• _Task directions_: Return all the lines below exactly. Any picture among them is omitted.

====

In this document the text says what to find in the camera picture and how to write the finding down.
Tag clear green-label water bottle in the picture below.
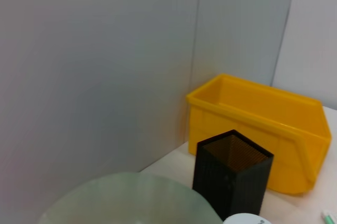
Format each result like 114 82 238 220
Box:
223 212 272 224

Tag black mesh pen holder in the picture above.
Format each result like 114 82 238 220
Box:
192 129 275 222

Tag pale green glass fruit plate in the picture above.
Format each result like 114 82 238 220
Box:
37 171 225 224

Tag yellow plastic bin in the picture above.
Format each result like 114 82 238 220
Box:
185 73 333 196

====

• _Answer to the exercise_:
In this document the text says what to find in the camera picture and how to write the finding down.
Tag clear green-label water bottle in the picture below.
Format each result like 114 82 238 220
Box:
223 212 272 224

Tag black mesh pen holder in the picture above.
Format each result like 114 82 238 220
Box:
192 129 275 222

Tag pale green glass fruit plate in the picture above.
Format each result like 114 82 238 220
Box:
37 171 225 224

Tag yellow plastic bin in the picture above.
Format each result like 114 82 238 220
Box:
185 73 333 196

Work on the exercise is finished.